*** Opening Source data ***
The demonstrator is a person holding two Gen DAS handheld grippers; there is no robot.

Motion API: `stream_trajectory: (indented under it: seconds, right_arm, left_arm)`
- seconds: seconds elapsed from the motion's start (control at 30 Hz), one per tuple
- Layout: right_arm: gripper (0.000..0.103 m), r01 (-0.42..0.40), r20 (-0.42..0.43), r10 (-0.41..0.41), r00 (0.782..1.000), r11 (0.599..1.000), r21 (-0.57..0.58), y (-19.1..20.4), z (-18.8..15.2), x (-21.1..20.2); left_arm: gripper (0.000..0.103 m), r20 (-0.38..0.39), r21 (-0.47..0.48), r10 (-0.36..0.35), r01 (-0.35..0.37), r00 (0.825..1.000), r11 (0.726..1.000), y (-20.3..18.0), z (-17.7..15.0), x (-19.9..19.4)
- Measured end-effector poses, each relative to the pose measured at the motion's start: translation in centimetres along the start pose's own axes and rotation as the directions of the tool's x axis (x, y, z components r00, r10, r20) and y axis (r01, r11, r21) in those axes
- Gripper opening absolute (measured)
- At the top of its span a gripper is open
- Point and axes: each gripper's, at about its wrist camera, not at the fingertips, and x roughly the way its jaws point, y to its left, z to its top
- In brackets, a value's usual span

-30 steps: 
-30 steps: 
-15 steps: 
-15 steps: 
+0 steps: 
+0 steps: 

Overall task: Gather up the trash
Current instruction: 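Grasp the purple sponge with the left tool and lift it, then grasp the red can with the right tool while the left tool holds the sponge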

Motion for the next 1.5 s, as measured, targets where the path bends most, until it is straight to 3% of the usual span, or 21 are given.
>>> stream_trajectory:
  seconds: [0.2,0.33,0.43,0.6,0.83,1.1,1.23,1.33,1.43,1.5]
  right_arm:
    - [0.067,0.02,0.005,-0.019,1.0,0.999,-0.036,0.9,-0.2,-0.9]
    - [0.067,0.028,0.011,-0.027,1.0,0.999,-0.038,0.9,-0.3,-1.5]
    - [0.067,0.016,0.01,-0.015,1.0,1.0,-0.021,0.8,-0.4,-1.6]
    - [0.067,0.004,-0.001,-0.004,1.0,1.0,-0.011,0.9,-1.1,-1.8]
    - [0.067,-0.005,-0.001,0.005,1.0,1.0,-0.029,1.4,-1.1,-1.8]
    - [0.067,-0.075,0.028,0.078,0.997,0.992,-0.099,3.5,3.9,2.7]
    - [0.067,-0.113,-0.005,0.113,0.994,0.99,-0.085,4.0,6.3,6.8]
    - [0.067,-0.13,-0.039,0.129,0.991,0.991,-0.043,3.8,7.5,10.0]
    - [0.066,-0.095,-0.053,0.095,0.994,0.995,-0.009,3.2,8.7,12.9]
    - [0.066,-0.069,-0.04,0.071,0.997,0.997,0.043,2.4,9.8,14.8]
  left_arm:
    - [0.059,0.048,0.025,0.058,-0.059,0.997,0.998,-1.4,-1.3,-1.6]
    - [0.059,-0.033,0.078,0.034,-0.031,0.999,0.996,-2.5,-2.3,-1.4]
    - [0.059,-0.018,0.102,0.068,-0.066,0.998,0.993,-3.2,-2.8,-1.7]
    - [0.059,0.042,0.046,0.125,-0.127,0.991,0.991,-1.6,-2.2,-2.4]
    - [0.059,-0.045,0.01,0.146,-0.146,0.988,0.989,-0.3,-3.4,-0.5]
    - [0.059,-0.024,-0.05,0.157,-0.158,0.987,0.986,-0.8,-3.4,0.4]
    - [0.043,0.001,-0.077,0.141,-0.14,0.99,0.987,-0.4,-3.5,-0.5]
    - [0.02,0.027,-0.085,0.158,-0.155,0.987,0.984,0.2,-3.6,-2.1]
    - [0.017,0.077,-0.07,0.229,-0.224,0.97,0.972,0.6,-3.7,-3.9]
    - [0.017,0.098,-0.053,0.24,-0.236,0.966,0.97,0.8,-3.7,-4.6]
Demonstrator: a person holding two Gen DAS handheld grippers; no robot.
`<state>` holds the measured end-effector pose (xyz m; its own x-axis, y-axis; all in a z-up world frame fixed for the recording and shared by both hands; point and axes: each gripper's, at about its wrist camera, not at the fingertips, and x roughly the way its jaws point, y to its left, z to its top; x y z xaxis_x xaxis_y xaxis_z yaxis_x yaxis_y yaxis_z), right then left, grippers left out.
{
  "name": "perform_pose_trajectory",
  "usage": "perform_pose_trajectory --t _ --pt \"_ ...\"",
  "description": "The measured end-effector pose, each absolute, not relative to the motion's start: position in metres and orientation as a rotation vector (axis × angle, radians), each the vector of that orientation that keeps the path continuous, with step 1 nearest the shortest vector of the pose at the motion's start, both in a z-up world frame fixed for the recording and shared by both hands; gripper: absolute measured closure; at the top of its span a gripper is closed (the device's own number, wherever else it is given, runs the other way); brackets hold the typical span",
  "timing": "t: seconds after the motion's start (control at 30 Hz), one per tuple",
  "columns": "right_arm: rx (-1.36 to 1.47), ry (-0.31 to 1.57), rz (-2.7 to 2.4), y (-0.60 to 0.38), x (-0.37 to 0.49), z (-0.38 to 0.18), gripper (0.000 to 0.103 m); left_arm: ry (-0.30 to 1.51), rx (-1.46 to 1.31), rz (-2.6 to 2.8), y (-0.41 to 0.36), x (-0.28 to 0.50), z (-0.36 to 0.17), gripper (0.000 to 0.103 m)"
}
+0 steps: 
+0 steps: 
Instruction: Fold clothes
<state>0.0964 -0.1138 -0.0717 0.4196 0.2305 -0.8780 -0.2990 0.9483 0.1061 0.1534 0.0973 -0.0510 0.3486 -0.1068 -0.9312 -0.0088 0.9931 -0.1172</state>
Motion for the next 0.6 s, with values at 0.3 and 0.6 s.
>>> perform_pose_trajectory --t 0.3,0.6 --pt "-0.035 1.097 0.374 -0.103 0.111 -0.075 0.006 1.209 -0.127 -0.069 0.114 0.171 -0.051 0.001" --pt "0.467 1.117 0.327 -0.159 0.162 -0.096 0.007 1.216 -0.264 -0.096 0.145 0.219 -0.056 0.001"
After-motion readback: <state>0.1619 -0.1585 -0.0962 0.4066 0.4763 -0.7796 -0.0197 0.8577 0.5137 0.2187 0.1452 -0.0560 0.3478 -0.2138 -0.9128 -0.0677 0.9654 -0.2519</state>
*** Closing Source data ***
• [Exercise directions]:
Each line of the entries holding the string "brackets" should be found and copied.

• [Problem solution]:
- In brackets, a value's usual span
  "description": "The measured end-effector pose, each absolute, not relative to the motion's start: position in metres and orientation as a rotation vector (axis × angle, radians), each the vector of that orientation that keeps the path continuous, with step 1 nearest the shortest vector of the pose at the motion's start, both in a z-up world frame fixed for the recording and shared by both hands; gripper: absolute measured closure; at the top of its span a gripper is closed (the device's own number, wherever else it is given, runs the other way); brackets hold the typical span",

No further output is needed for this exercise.